**Exercise data**
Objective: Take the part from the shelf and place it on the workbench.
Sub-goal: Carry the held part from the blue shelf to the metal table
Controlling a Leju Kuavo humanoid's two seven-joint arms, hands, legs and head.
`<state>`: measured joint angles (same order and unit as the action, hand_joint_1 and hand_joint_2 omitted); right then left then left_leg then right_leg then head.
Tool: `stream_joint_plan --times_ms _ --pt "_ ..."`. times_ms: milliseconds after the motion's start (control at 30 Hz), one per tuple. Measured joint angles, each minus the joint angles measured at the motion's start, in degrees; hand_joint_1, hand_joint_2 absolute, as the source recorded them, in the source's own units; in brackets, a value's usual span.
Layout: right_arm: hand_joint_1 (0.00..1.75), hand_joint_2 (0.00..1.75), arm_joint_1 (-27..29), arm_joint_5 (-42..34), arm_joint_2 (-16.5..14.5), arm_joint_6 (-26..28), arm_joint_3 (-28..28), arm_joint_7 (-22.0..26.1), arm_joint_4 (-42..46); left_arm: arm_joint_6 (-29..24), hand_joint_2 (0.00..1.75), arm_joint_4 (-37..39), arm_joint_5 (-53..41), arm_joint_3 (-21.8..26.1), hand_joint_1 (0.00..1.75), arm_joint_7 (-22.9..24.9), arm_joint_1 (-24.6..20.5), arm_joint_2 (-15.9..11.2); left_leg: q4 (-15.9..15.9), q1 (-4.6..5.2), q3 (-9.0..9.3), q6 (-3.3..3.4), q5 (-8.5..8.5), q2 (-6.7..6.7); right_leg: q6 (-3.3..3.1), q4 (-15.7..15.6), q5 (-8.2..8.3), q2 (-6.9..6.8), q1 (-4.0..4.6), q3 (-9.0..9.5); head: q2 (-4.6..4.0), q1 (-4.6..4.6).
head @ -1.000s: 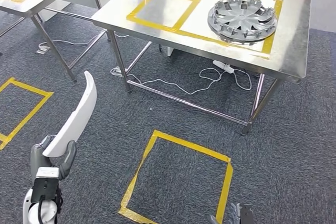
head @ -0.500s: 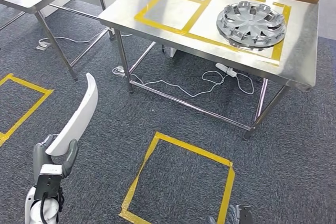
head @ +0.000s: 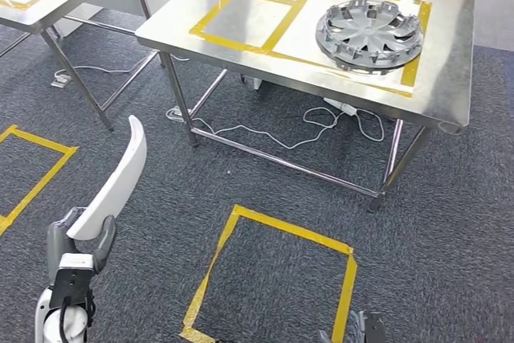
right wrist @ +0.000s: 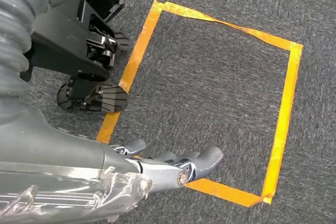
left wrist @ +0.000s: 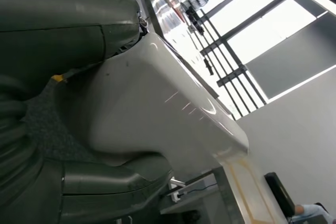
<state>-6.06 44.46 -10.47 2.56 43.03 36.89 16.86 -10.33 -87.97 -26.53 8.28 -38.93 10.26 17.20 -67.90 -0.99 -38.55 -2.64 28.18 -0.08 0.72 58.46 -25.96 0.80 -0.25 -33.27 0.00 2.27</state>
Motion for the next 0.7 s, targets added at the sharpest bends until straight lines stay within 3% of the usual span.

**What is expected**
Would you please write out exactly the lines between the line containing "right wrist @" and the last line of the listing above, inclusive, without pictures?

**Final answer**
right wrist @ +0.000s: 
left wrist @ +0.000s: 
<state>-6.06 44.46 -10.47 2.56 43.03 36.89 16.86 -10.33 -87.97 -26.53 8.28 -38.93 10.26 17.20 -67.90 -0.99 -38.55 -2.64 28.18 -0.08 0.72 58.46 -25.96 0.80 -0.25 -33.27 0.00 2.27</state>
Motion for the next 0.7 s, targets added at the sharpest bends until straight lines stay within 3% of the usual span.

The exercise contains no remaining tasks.